72 Kayıt Bulundu.
Bize Muhammed b. Kesîr, ona Süfyan, ona Humeyd et-Tavîl, ona da Enes b. Malik (ra) şöyle demiştir: Abdurrahmân b. Avf Medine'ye hicret ettiğinde Peygamber (sav) onunla Sa'd b.Rabî el-Ensârî arasında kardeşlik akdi yaptı. Sa'd'ın iki eşi vardı. Ailesinin ve malının yarısını Abdurrahman'a sundu. Abdurrahman da “Allah, ehlini ve malını sana bereket ihsan eylesin.
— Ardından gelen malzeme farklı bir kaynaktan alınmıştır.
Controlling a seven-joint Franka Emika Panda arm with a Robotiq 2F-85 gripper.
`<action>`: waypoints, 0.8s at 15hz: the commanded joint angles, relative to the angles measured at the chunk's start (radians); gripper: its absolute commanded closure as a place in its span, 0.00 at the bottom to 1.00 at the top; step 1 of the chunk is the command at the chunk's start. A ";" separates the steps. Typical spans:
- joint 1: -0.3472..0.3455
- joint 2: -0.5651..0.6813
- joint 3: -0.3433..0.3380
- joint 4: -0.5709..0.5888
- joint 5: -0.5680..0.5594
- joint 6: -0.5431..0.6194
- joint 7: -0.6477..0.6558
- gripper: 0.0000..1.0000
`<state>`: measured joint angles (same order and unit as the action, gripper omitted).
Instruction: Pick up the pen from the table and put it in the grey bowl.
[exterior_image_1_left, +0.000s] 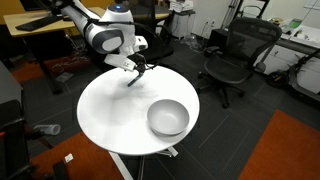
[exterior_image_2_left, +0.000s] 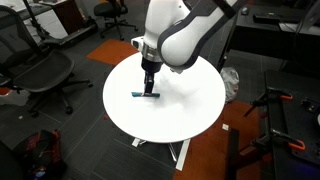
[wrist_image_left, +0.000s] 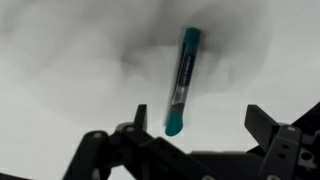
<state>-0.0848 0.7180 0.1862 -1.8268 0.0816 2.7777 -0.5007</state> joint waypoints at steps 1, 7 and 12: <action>-0.004 0.043 0.002 0.064 -0.034 -0.039 0.047 0.00; -0.002 0.088 0.000 0.116 -0.037 -0.064 0.051 0.00; -0.001 0.119 -0.002 0.151 -0.036 -0.094 0.057 0.00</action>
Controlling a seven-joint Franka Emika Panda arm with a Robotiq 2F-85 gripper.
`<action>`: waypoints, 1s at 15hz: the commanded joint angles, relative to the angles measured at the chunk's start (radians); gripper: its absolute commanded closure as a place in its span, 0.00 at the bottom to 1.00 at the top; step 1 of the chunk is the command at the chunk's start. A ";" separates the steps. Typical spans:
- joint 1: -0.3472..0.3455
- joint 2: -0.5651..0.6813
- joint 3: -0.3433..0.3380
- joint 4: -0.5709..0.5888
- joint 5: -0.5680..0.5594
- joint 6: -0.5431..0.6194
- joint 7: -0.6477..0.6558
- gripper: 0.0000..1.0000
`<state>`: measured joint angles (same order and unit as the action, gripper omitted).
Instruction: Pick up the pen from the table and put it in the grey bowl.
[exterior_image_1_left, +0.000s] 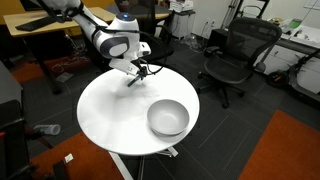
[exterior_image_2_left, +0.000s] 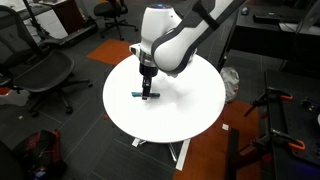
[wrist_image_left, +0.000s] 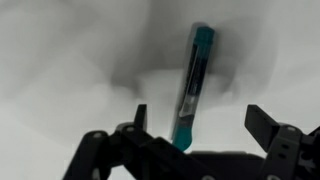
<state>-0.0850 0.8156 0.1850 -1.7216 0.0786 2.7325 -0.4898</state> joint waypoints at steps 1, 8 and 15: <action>-0.001 0.026 -0.001 0.050 -0.033 -0.054 0.048 0.25; -0.001 0.044 0.002 0.067 -0.031 -0.065 0.048 0.73; 0.019 0.016 -0.015 0.061 -0.030 -0.081 0.091 0.95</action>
Sen bana çarşının yolunu göster” dedi. Ardından Abdurrahman, çarşıya gitti, keş ve yağ ticaretinden çok kazandı. Günler sonra Hz. Peygamber (sav) Abdurrahman'ı ziyaret ettiğinde, onun üzerinde gerdeğe girenlere mahsus kokulu, sarı boya izleri gördü. Peygamber (sav) ona "bu halin nedir ey Abdurrahman?" diye sordu. Abdurrahman “ey Allah'ın Rasulü, ben Ensâr'dan bir kadınla evlendim” dedi. Rasulullah "o kadına ne kadar mehir verdin?" buyurdu. O da “bir çekirdek ağırlığında altın” dedi. Bunun üzerine Peygamber (sav) ona "bir koyunla da olsa düğün yemeği ver" buyurdu.
Bize Amr b. Hafs b. Gıyas, ona babası (Hafs b. Gıyas en-Nehaî), ona el-A’meş, ona Umare, ona da Abdurrahman b. Yezid şöyle demiştir: "Alkame ve Esved ile birlikte Abdullah (b. Mes'ûd'un) yanına girdim. Abdullah şöyle dedi: Bizler maddi imkanı olmayan birtakım gençler olarak Nebi (sav) ile birlikte bulunuyorduk. Rasulullah (sav) bize “Ey gençler topluluğu! İçinizden evlenmeye gücü yeten evlensin. Çünkü evlenmek, gözü harama (bakmaktan) daha iyi saklar, iffeti de daha iyi korur. Evlenmeye gücü yetmeyen de oruç tutsun. Çünkü oruç şehveti kırar” buyurdu."
Bize Ali b. Hakem el-Ensârî, ona Ebu Avâne, ona Rakabe, ona Talha el-Yâmî, ona da Saîd b. Cübeyr şöyle demiştir: İbn Abbâs bana “evlendin mi?” diye sordu. Ben de “hayır evlenmedim” dedim. İbn Abbâs “evlen, çünkü bu ümmetin en hayırlısı, eşleri daha çok olanlardır” dedi.
Bize Kuteybe, ona Süfyân, ona Amr, ona da Cabir şöyle demiştir: Rasulullah (sav) bana "Câbir, evlendin mi?" diye sordu. Ben de “evet” dedim. Rasulullah (sav) "Ne ile evlendin, bekar mı dul mu?" diye sordu. Ben de “dul ile evlendim” dedim Rasulullah (sav) "seninle oynaşacak bakire bir kızla evlenseydin ya" buyurdu. Ben de “ey Allah'ın Rasulü, babam Uhud'da şehit oldu ve arkada benim kızkardeşim olan dokuz kız çocuğu bıraktı. Ben onlara kendileri gibi bilgisiz, tecrübesiz bir kız getirmek istemedim ve onların saçlarını tarayacak ve işlerini görecek bir kadınla evlendim” dedim. Rasulullah (sav) "doğru yapmışsın" buyurdu.
Bize Ebu Âsım, ona İbrahim b. Ömer b. Keysân, ona babası (Ömer b. Keysân es-San'ânî), ona Vehb b. Ebu Muğîs, ona Esmâ bt. Ebubekir, ona da Âişe, Nebi’nin (sav) şöyle buyurduğunu rivayet etti: “Salih erkeklerle saliha kadınları (birbirleriyle) evlendiriniz.” [Ebu Muhammed (Dârimî) şöyle demiştir: Bana ulaşan rivayette, 'Böylece daha sonra arkalarından gelen (nesil) güzel olur' kısmı (metinden) düşmüştür.]
Bize Yezid, ona Haccâc b. Ertât, ona Mekhûl (T) Bize Muhammed b. Yezid, ona Haccâc, ona Mekhûl, ona Ebu Eyyub'un söylediğine göre Hz. Peygamber (sav) şöyle buyurmuştur: Dört şey vardır ki bunlar peygamberlerin sünnetlerindendir: Güzel koku, evlenmek, misvak ve hayâ."